• Exercise
A full, exact copy of the listing is needed, with images omitted.

• Data block
———

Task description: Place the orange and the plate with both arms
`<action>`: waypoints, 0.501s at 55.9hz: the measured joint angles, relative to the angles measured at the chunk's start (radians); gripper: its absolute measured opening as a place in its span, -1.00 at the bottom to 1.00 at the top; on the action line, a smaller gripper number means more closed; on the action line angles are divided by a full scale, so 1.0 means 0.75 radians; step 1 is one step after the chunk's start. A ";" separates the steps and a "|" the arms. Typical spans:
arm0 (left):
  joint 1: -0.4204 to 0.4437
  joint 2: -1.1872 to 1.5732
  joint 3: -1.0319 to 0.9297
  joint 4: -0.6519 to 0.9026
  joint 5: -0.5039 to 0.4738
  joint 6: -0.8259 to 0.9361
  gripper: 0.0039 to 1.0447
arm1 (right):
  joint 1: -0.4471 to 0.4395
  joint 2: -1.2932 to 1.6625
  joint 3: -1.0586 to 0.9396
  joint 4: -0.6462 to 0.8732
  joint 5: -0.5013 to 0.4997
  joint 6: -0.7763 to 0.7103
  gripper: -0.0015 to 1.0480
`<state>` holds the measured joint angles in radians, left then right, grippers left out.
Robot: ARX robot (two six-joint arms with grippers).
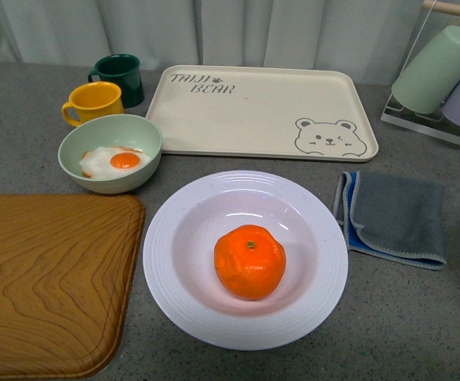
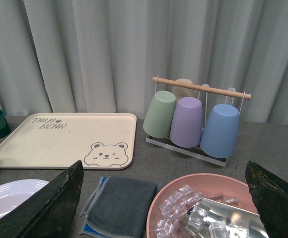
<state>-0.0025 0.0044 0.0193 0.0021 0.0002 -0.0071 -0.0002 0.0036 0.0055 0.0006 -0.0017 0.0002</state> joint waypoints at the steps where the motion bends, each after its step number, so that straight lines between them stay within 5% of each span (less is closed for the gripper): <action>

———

• Answer box
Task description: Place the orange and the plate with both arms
`<action>`: waypoints, 0.501s at 55.9hz: the measured joint angles, relative to the angles measured at the chunk's start (radians); gripper: its absolute measured opening as a place in its span, -1.00 at the bottom to 1.00 at the top; on the action line, a smaller gripper number means more closed; on the action line angles are divided by a full scale, so 1.0 means 0.75 radians; step 1 is one step after the chunk's start. A ";" separates the steps and a "|" the arms. Typical spans:
arm0 (left):
  joint 1: -0.4204 to 0.4437
  joint 2: -1.1872 to 1.5732
  joint 3: -1.0319 to 0.9297
  joint 4: -0.6519 to 0.9026
  joint 5: -0.5039 to 0.4738
  joint 6: -0.8259 to 0.9361
  gripper: 0.0039 to 1.0447
arm1 (right):
  joint 1: -0.4471 to 0.4395
  joint 2: -1.2932 to 1.6625
  joint 3: -1.0586 to 0.9396
  joint 4: -0.6462 to 0.8732
  joint 5: -0.5013 to 0.4997
  joint 6: -0.7763 to 0.7103
  gripper: -0.0015 to 1.0480
`<state>` holds the measured joint angles in radians, left then right, grippers left out.
Robot: ARX robot (two six-joint arms with grippers).
<state>-0.0025 0.0044 0.0193 0.0021 0.0002 -0.0071 -0.0002 0.0036 0.0055 0.0006 -0.0017 0.0002</state> joint waypoints at the steps where the motion bends, each after its step number, so that straight lines between them stay within 5% of each span (less is closed for the gripper): <action>

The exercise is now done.